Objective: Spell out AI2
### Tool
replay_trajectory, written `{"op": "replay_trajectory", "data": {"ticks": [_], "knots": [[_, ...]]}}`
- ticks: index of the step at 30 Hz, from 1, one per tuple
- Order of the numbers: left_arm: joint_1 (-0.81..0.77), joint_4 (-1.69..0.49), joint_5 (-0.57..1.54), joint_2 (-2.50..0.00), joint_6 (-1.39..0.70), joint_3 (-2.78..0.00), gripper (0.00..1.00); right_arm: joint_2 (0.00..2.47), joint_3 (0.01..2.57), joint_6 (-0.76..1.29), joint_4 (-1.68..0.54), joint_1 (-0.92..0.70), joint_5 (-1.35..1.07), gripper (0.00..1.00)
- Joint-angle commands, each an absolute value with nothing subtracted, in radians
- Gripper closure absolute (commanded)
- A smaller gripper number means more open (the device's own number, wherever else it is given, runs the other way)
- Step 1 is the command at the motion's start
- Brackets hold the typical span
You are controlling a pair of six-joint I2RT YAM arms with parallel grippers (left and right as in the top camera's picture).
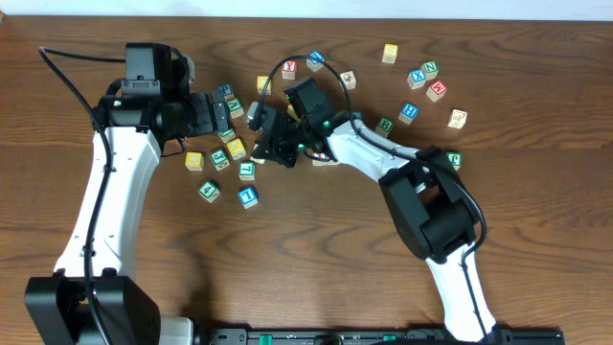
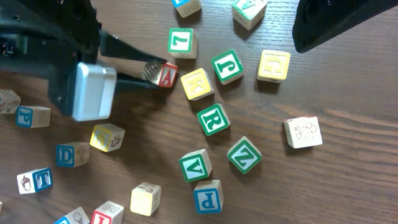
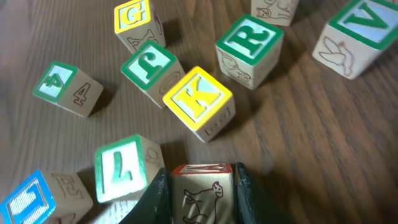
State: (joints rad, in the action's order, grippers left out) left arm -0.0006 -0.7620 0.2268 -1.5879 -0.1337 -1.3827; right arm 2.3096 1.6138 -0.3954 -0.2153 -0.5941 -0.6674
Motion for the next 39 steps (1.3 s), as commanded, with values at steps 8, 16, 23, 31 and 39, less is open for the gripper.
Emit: {"op": "replay_trajectory", "data": {"ticks": [8,16,23,31,39], "knots": [[0.006,-0.767,0.224,-1.582,-0.131,-1.394,0.02,2.336,1.607,-0.406,-0.268,-0.547,-0.743,0.81],[0.006,-0.767,0.224,-1.582,-0.131,-1.394,0.02,2.336,1.607,-0.469,-0.344,-0.544,-0.728,0.76],[0.006,-0.767,0.224,-1.582,-0.131,-1.394,0.02,2.333,1.607,-0.469,-0.302,-0.542,-0.748,0.63],[0.006,-0.767,0.224,-1.582,-0.131,-1.394,0.02,2.212,1.61,-0.412,-0.217,-0.498,-0.82,0.38],[0.006,-0.767,0.224,-1.582,-0.131,-1.394,0.02,2.045,1.61,-0.284,-0.395,-0.417,-0.592,0.01]]}}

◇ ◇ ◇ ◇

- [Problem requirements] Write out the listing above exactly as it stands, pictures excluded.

- [Response to the task]
Objective: Spell out AI2
### Tool
replay_trajectory, written `{"op": "replay_trajectory", "data": {"ticks": [_], "knots": [[_, ...]]}}`
- ticks: index of the step at 30 Hz, from 1, one per tuple
- Order of the numbers: left_arm: joint_1 (-0.81..0.77), joint_4 (-1.69..0.49), joint_5 (-0.57..1.54), joint_2 (-2.50..0.00), joint_6 (-1.39..0.70), joint_3 (-2.78..0.00), gripper (0.00..1.00); right_arm: joint_2 (0.00..2.47), joint_3 (0.01..2.57), joint_6 (-0.76..1.29), joint_4 (-1.68..0.54), joint_1 (-0.92..0.70), joint_5 (-1.35..1.07), gripper (0.00..1.00)
- Joint-angle commands, each an absolute value with nothing subtracted, in radians
- Gripper closure absolute (commanded)
- A smaller gripper number means more open (the device's own number, wherever else it is given, runs the other way)
- Step 1 is the command at the motion's start
- Brackets hold the typical span
You are controlling a pair of six-joint I2RT YAM arms with parallel grippers (left and right as in the top camera's picture).
State: (joints rad, in the action's order, grippers left out) left arm -0.0006 -0.7620 0.2268 -1.5879 -0.1337 -1.3827; right arm 2.3096 1.6138 -0.3954 -0.2153 -0.5941 -0.6674
Motion for the next 39 steps (1.3 s), as commanded, with values at steps 8, 16, 23, 31 and 39, less is open for the gripper.
Emit: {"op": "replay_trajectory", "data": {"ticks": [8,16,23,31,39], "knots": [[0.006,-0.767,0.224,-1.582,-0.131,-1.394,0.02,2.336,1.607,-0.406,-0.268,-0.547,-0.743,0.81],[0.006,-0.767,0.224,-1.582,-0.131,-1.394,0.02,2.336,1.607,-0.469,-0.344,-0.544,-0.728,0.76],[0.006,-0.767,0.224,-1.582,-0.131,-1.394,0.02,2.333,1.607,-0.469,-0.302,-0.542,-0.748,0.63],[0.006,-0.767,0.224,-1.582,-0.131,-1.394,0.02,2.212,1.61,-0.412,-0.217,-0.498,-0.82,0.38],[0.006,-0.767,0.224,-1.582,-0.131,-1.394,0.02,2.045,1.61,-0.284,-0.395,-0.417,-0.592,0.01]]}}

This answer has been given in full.